Now contrive a wrong result by changing the value of "x.a":

set x.a = '19';
execute q;

The result is unchanged—and so it's now wrong with respect the function's intended behavior. The reason is that the results for the actual arguments "2" and "3" have been cached in the execution plan that hangs off the prepared statement "q". You can demonstrate this by using discard plans, thus:

discard plans;
execute q;

This is the new result:

 With actual '2' | With actual '3'
-----------------+-----------------
              38 |              57

Don't consider this to be an acceptable workaround. The problem is that the function has been marked with the wrong volatility—and so the only way to fix this is to drop is and to re-create it with the correct volatility, stable.

Using DISCARD PLANS, to clear the 'immutable' cache, is generally unsafe.

The present example showed a deliberate error for the sake of pedagogy. And the pedagogy was served simply by clearing the stale cached results in the present session—and only here. But there will be ordinary situations where you don't want cached results for an immutable function to persist after a change that makes these no longer correct.

discard plans affects only the session that issues it. But many concurrent sessions each could have cached such to-be-purged stale results. To do this safely in a way that handles all situations, cluster-wide, you must drop and re-create the immutable function in question. See the tip Always use 'drop' followed by a fresh bare 'create' above.

Immutable function that depends, functionally, on another immutable function

Begin with this setup:

deallocate all;
drop function if exists f1(int) cascade;
drop function if exists f2(int) cascade;

create function f1(i in int)
  returns int
  immutable
  language plpgsql
as $body$
begin
  return i*2;
end;
$body$;

create function f2(i in int)
  returns int
  immutable
  language plpgsql
as $body$
begin
  return f1(i);
end;
$body$;

prepare q as
select f2(13);

execute q;

This is the result:

 f2
----
 26

This might seem to be a proper use of the immutable marking—not just for f1(); but also for f2(), because f2() does nothing but call the immutable f1(). However, you must be very careful if you implement this pattern—as the following shows.

Now drop and re-create f1() and then re-execute "q":

drop function f1(int) cascade;

create function f1(i in int)
  returns int
  immutable
  language plpgsql
as $body$
begin
  return i*3;
end;
$body$;

execute q;

You might have expected to see "39"—but the result is unchanged! The reason is that PostgreSQL (and therefore YSQL) do not track what the human sees as the dependency of f2() upon f1(). This outcome is a consequence of how PL/pgSQL source text is interpreted and executed. This is explained in the section PL/pgSQL's execution model.

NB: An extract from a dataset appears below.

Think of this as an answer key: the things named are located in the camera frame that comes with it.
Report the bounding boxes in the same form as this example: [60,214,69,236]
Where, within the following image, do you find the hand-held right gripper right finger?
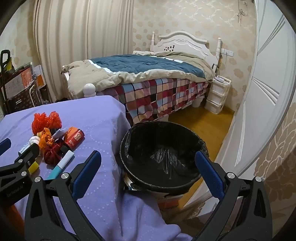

You must therefore track functional dependencies like f2() upon f1() manually in external documentation. And you must understand that you must intervene manually after changing the definition of f1() by dropping and re-creating f2()—even though you use the same source text and other attributes for the new f2() as defined the old f2().

The emphasizes the importance of the advice that the tip Always use 'drop' followed by a fresh bare 'create', above, gives.

A functional dependency like f2() upon f1() might plausibly arise in a scheme that you might adopt to implement a single point of definition for universal constants that are needed by several subprograms. You could create a composite type whose attributes represent the constants together with an immutable function that sets the values of these attributes and returns the composite type instance. For example, such a constant might be a regular expression that represents an undesirable pattern. You might sometimes want just to detect occurrences of the pattern with a boolean function; and you might sometimes want to remove them with a function that returns a stripped version of the input value. These two functions will depend functionally upon the function that returns the constants. If you follow the advice "label your functions with the strictest volatility category that is valid for them" (see the tip above that quotes from the PostgreSQL documentation on function volatility categories), then you will mark both the detection function and the stripping function immutable.